▸ **TASK**:
Exactly and only the lines below from the one containing "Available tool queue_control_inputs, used" down to the one containing "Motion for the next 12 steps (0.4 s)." are wanted, both included; please exclude every picture.

[Records from a data source]
______
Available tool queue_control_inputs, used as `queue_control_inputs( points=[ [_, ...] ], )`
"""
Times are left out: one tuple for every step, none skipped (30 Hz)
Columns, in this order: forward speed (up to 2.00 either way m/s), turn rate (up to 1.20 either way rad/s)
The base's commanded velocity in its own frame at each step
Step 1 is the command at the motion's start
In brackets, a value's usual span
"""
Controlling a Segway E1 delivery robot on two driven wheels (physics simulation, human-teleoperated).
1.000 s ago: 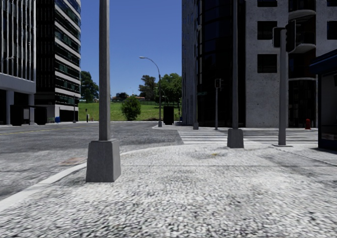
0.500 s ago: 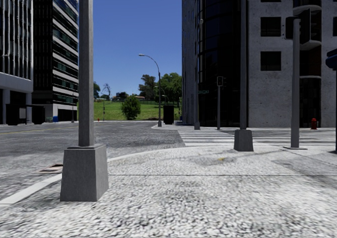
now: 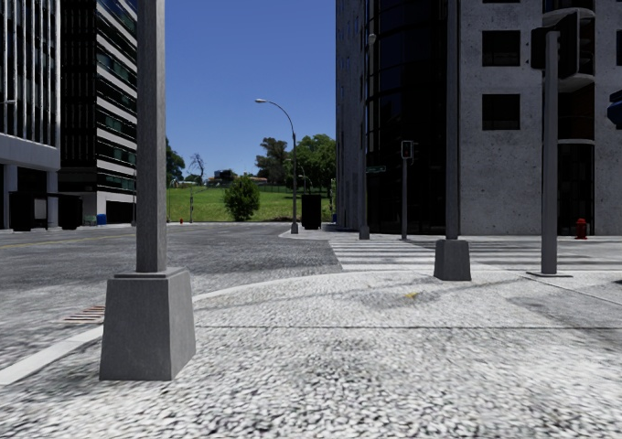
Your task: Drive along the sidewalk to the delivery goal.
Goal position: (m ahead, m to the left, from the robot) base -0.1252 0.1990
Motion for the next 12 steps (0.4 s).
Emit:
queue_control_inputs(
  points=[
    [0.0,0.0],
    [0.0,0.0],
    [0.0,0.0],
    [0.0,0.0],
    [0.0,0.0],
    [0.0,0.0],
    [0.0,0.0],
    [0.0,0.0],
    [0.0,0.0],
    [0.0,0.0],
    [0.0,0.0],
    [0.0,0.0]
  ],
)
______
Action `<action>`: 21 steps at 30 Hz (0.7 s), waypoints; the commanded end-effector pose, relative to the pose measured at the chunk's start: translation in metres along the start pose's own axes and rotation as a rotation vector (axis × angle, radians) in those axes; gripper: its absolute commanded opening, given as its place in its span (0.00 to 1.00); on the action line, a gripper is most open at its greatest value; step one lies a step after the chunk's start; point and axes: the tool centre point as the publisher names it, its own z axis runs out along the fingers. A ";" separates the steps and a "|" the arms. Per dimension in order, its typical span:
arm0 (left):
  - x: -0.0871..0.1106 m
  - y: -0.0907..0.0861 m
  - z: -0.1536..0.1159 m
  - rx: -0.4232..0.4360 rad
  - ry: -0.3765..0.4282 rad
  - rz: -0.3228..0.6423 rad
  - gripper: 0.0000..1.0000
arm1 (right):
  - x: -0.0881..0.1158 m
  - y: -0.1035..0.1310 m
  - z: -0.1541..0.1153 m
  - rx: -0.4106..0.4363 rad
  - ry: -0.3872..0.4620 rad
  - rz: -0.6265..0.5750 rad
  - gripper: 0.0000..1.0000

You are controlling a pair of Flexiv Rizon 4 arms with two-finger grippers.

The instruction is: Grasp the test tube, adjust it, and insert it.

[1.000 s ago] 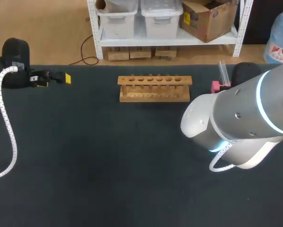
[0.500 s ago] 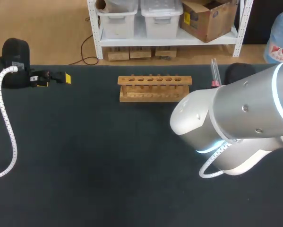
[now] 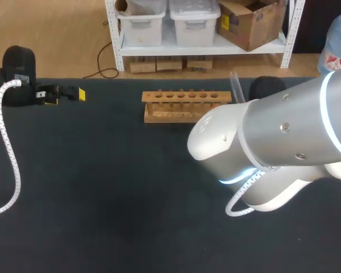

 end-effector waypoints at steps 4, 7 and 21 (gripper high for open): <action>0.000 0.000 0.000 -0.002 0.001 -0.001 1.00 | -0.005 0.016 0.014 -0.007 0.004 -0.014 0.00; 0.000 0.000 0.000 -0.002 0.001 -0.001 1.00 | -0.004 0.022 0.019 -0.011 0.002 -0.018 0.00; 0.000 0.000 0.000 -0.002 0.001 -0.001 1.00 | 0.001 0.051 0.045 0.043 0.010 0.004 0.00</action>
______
▸ **RESULT OF THIS EXERCISE**:
Available tool queue_control_inputs, used as `queue_control_inputs( points=[ [_, ...] ], )`
"""
Times are left out: one tuple for every step, none skipped (30 Hz)
Columns, in this order: forward speed (up to 2.00 either way m/s), turn rate (up to 1.20 either way rad/s)
The base's commanded velocity in its own frame at each step
Step 1 is the command at the motion's start
In brackets, a value's usual span
"""
Controlling a Segway E1 delivery robot on two driven wheels (physics simulation, human-teleoperated).
1.000 s ago: 
0.500 s ago: 
now: 
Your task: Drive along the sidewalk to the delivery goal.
Goal position: (m ahead, m to the left, from the robot) base -0.1252 0.1990
Motion for the next 12 steps (0.4 s).

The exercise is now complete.